EXERCISE DESCRIPTION.
Copy the data word for word, keeping every line.

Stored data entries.
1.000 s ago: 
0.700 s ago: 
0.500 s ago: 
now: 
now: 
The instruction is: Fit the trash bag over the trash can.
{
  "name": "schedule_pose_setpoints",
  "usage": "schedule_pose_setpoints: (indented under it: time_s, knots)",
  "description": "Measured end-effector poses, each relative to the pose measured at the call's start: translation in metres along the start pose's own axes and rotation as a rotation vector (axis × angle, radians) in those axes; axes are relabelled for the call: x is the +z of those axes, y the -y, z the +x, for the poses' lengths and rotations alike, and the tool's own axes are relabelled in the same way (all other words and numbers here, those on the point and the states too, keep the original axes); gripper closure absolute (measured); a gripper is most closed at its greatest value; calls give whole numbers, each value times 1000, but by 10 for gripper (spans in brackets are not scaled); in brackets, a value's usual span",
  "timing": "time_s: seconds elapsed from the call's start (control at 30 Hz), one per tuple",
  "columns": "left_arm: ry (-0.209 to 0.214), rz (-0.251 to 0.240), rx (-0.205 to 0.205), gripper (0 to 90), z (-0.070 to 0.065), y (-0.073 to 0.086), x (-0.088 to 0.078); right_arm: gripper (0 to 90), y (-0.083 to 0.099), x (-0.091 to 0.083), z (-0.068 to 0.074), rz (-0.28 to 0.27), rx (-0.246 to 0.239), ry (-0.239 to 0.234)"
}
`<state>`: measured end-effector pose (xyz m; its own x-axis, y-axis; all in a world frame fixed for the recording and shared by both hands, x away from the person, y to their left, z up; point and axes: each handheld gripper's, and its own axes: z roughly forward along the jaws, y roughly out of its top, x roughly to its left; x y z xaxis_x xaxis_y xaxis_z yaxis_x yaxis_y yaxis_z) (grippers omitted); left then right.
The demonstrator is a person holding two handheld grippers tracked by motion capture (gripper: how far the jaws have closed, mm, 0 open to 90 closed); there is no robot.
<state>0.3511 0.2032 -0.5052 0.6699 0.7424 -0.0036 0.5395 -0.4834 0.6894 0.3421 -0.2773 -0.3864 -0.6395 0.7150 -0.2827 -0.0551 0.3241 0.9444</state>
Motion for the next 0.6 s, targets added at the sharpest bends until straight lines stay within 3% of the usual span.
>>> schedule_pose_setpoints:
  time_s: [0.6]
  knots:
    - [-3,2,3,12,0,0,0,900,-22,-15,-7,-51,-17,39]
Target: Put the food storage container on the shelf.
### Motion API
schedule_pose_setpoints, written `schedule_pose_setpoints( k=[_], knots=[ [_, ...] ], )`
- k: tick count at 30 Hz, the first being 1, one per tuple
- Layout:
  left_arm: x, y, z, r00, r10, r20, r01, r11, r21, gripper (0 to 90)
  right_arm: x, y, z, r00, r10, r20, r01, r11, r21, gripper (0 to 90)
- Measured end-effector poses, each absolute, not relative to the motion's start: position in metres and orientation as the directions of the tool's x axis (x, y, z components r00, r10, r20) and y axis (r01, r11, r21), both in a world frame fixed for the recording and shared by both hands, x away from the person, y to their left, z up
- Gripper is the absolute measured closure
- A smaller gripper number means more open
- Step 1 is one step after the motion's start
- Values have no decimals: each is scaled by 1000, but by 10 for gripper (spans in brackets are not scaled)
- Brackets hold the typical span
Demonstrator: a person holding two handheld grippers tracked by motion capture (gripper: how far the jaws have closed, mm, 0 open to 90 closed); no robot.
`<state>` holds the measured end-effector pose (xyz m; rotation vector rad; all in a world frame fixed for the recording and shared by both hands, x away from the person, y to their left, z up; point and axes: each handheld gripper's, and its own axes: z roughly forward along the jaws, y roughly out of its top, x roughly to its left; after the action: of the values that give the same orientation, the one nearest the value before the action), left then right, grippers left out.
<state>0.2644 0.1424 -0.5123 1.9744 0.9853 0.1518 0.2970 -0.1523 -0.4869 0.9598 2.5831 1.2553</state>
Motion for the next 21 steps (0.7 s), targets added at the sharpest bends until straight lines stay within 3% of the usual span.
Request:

RESULT OF THIS EXERCISE.
1.000 s ago: 
0.700 s ago: 
0.500 s ago: 
now: 
now: 
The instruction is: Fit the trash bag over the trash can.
{
  "name": "schedule_pose_setpoints",
  "usage": "schedule_pose_setpoints: (indented under it: time_s, knots)",
  "description": "Measured end-effector poses, each relative to the pose measured at the call's start: translation in metres along the start pose's own axes and rotation as a rotation vector (axis × angle, radians) in those axes; axes are relabelled for the call: x is the +z of those axes, y the -y, z the +x, for the poses' lengths and rotations alike, and the tool's own axes are relabelled in the same way (all other words and numbers here, those on the point and the states too, keep the original axes); gripper closure absolute (measured); a gripper is most closed at its greatest value; calls give whole numbers, each value times 1000, but by 10 for gripper (spans in brackets are not scaled); in brackets, a value's usual span",
  "timing": "time_s: seconds elapsed from the call's start (control at 30 Hz), one per tuple",
  "columns": "left_arm: ry (-0.209 to 0.214), rz (-0.251 to 0.240), rx (-0.205 to 0.205), gripper (0 to 90), z (-0.070 to 0.065), y (-0.073 to 0.086), x (-0.088 to 0.078); right_arm: gripper (0 to 90), y (-0.083 to 0.099), x (-0.091 to 0.083), z (-0.068 to 0.074), rz (-0.28 to 0.27), rx (-0.246 to 0.239), ry (-0.239 to 0.234)"
}
`<state>`: measured end-effector pose (xyz m; its own x-axis, y-axis; all in a world frame fixed for the recording and shared by both hands, x away from the person, y to their left, z up; point and axes: each handheld gripper's, and its own axes: z roughly forward along the jaws, y roughly out of its top, x roughly to its left; x y z xaxis_x xaxis_y xaxis_z yaxis_x yaxis_y yaxis_z) (grippers omitted); left then right.
The demonstrator is a person holding two handheld grippers tracked by motion capture (gripper: how far the jaws have closed, mm, 0 open to 90 closed); there is no robot.
<state>0.3511 0.2032 -0.5052 0.6699 0.7424 -0.0036 0.5395 -0.4834 0.6894 0.3421 -0.2773 -0.3864 -0.6395 0.7150 -0.2827 -0.0551 0.3241 0.9444</state>
Motion for the next 0.6 s, targets added at the sharpest bends until straight lines stay within 3% of the usual span.
>>> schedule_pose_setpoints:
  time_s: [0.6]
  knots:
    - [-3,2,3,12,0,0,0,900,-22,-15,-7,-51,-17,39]
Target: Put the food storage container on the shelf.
### Motion API
schedule_pose_setpoints, written `schedule_pose_setpoints( k=[_], knots=[ [_, ...] ], )`
- k: tick count at 30 Hz, the first being 1, one per tuple
- Layout:
  left_arm: x, y, z, r00, r10, r20, r01, r11, r21, gripper (0 to 90)
  right_arm: x, y, z, r00, r10, r20, r01, r11, r21, gripper (0 to 90)
- Measured end-effector poses, each absolute, not relative to the motion's start: position in metres and orientation as the directions of the tool's x axis (x, y, z components r00, r10, r20) and y axis (r01, r11, r21), both in a world frame fixed for the recording and shared by both hands, x away from the person, y to their left, z up
- Gripper is the absolute measured closure
- A smaller gripper number means more open
- Step 1 is one step after the motion's start
- Values have no decimals: each is scaled by 1000, but by 10 for gripper (spans in brackets are not scaled)
- Brackets hold the typical span
Demonstrator: a person holding two handheld grippers tracked by motion capture (gripper: how far the jaws have closed, mm, 0 open to 90 closed); no robot.
`<state>` holds the measured end-effector pose (xyz m; rotation vector rad; all in a world frame fixed for the recording and shared by both hands, x away from the person, y to their left, z up; point and axes: each handheld gripper's, and its own axes: z roughly forward along the jaws, y roughly out of its top, x roughly to its left; after the action: of the values that give the same orientation, the one nearest the value before the action), left then right, grippers left out.
<state>0.2644 0.1424 -0.5123 1.9744 0.9853 0.1518 0.2970 -0.1523 -0.4869 0.9598 2.5831 1.2553</state>
Motion for the next 21 steps (0.7 s), targets added at the sharpest bends until straight lines stay within 3% of the usual span.
Request:

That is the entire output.